[Supplied material]
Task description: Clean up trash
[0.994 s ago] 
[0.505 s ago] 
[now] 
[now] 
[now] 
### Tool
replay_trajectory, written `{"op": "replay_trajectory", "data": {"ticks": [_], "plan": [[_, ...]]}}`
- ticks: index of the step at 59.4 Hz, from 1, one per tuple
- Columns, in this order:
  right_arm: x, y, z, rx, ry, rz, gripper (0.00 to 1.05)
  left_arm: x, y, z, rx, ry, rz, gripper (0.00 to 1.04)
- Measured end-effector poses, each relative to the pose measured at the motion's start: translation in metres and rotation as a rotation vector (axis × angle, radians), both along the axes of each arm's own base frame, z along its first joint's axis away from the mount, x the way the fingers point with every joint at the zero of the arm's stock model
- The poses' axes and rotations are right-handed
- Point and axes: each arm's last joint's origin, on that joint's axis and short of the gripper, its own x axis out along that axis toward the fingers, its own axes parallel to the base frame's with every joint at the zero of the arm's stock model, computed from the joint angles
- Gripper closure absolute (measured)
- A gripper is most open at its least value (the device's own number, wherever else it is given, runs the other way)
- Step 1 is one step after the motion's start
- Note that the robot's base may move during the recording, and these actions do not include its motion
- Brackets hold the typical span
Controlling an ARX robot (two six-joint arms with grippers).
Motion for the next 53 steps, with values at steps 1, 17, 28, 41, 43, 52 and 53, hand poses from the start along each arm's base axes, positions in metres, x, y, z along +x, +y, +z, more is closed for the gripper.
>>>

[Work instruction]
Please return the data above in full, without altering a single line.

[Output]
Task description: Clean up trash
[0.994 s ago] 
[0.505 s ago] 
[now] 
[now] 
[now] 
### Tool
replay_trajectory, written `{"op": "replay_trajectory", "data": {"ticks": [_], "plan": [[_, ...]]}}`
- ticks: index of the step at 59.4 Hz, from 1, one per tuple
- Columns, in this order:
  right_arm: x, y, z, rx, ry, rz, gripper (0.00 to 1.05)
  left_arm: x, y, z, rx, ry, rz, gripper (0.00 to 1.04)
- Measured end-effector poses, each relative to the pose measured at the motion's start: translation in metres and rotation as a rotation vector (axis × angle, radians), both along the axes of each arm's own base frame, z along its first joint's axis away from the mount, x the way the fingers point with every joint at the zero of the arm's stock model
- The poses' axes and rotations are right-handed
- Point and axes: each arm's last joint's origin, on that joint's axis and short of the gripper, its own x axis out along that axis toward the fingers, its own axes parallel to the base frame's with every joint at the zero of the arm's stock model, computed from the joint angles
- Gripper closure absolute (measured)
- A gripper is most open at its least value (the device's own number, wherever else it is given, runs the other way)
- Step 1 is one step after the motion's start
- Note that the robot's base may move during the recording, and these actions do not include its motion
- Brackets hold the typical span
Controlling an ARX robot (two six-joint arms with grippers).
Motion for the next 53 steps, with values at steps 1, 17, 28, 41, 43, 52 and 53, hand poses from the start along each arm's base axes, positions in metres, x, y, z along +x, +y, +z, more is closed for the gripper.
>>>

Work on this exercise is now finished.